Williams says Fed could step up QE pace again after tapering

Uncharted Territory

“Because we have this freedom to adjust, how will people interpret it?” he said. “This is uncharted territory.”

Once the Fed does decide to calibrate its bond-buying, its challenge will be to communicate that “these are just adjustments and not strong signals about things going forward,” he added.

Williams was among the first to advocate an open-ended approach to quantitative easing, in which officials specify neither an end-date to the program nor an ultimate amount that they intend to buy. The Fed’s previous two rounds of asset purchases were announced with pre-determined durations and total amounts.

The San Francisco Fed chief last week said the Fed could begin slowing the pace of its purchases as early as this summer and end the program late this year, a forecast that he stressed yesterday was contingent on an economy performing as “hoped and planned.”
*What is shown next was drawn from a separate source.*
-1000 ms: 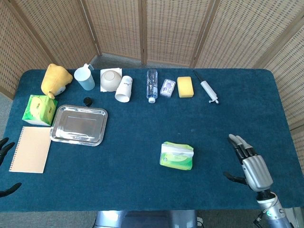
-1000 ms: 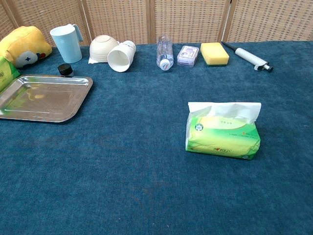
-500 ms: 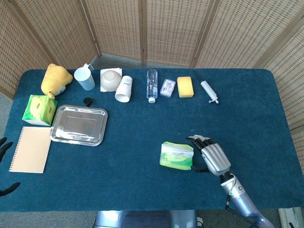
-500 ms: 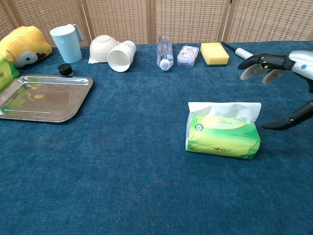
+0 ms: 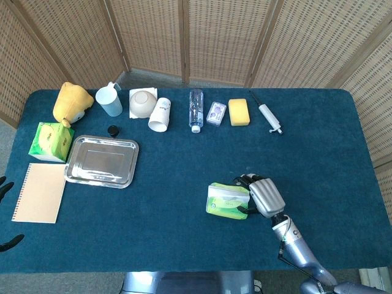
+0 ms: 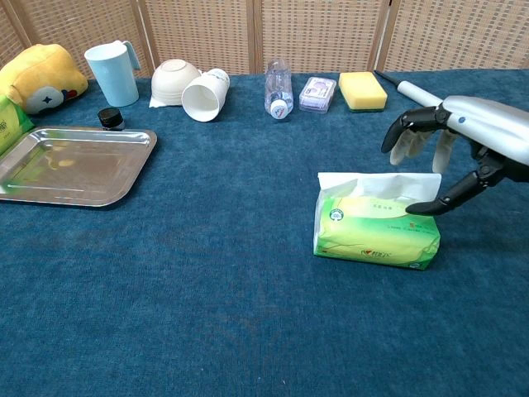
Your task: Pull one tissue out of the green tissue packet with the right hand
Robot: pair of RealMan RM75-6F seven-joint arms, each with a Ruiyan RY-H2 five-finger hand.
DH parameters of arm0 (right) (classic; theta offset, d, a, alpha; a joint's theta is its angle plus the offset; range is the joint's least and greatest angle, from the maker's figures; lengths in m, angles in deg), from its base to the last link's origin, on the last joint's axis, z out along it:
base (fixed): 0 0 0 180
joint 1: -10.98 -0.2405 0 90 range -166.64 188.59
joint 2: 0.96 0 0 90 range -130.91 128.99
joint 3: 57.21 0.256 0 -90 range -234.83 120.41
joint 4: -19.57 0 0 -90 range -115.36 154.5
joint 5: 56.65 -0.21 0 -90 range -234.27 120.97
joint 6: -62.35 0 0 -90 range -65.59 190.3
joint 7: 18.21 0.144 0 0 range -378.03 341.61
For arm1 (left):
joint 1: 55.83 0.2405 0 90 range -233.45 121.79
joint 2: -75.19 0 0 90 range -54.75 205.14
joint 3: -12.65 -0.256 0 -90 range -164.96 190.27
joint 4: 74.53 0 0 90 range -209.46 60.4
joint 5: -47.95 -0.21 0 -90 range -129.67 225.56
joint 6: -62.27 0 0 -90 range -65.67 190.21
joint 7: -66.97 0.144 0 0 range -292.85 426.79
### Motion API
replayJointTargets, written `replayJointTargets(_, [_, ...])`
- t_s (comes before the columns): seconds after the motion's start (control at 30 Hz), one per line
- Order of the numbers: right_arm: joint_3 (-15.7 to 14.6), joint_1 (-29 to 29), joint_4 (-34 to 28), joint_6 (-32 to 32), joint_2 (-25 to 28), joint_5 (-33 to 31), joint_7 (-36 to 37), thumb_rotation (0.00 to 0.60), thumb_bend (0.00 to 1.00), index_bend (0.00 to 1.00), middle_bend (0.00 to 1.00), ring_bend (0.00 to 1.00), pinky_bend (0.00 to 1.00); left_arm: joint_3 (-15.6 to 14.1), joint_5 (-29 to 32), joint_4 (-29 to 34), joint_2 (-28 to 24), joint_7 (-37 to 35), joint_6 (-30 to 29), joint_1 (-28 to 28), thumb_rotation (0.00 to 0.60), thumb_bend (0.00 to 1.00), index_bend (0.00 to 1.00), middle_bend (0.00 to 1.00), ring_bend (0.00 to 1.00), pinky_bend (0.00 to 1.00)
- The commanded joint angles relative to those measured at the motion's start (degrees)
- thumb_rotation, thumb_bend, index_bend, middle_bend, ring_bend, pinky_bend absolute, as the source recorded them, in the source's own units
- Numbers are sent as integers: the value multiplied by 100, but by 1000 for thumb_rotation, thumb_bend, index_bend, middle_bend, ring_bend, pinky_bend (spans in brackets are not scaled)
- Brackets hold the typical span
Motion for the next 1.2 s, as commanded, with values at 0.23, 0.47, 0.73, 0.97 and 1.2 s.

“I’m seeing very good signs of improvement, and I want to see even more to be convinced,” he said. He’s looking “for a broad set of indicators that give me confidence that the recovery is on a very solid footing,” he said, citing not only the unemployment rate but also measures like private payroll growth, unemployment claims and the rate at which people quit their jobs.

Jobs Report

Jobless claims decreased by 23,000 to 340,000 in the week ended May 18, Labor Department figures showed today. Payrolls grew by 165,000 in April and the unemployment rate fell to a four-year low of 7.5 percent, Labor Department figures showed May 3. The Federal Open Market Committee said May 1 that it will keep buying $85 billion in bonds per month, adding that it’s prepared to accelerate or slow those purchases in response to both the labor market and inflation.

While “the more likely scenario” is for a reduction in the pace of bond-buying, “there’s definitely space if appropriate” to buy bonds at a rate even greater than the current $85 billion, Williams said.

The San Francisco district bank head joined policy makers, including the St. Louis Fed’s James Bullard, who have said a recent slowdown in inflation may complicate the Fed’s decision to moderate and end the bond purchases.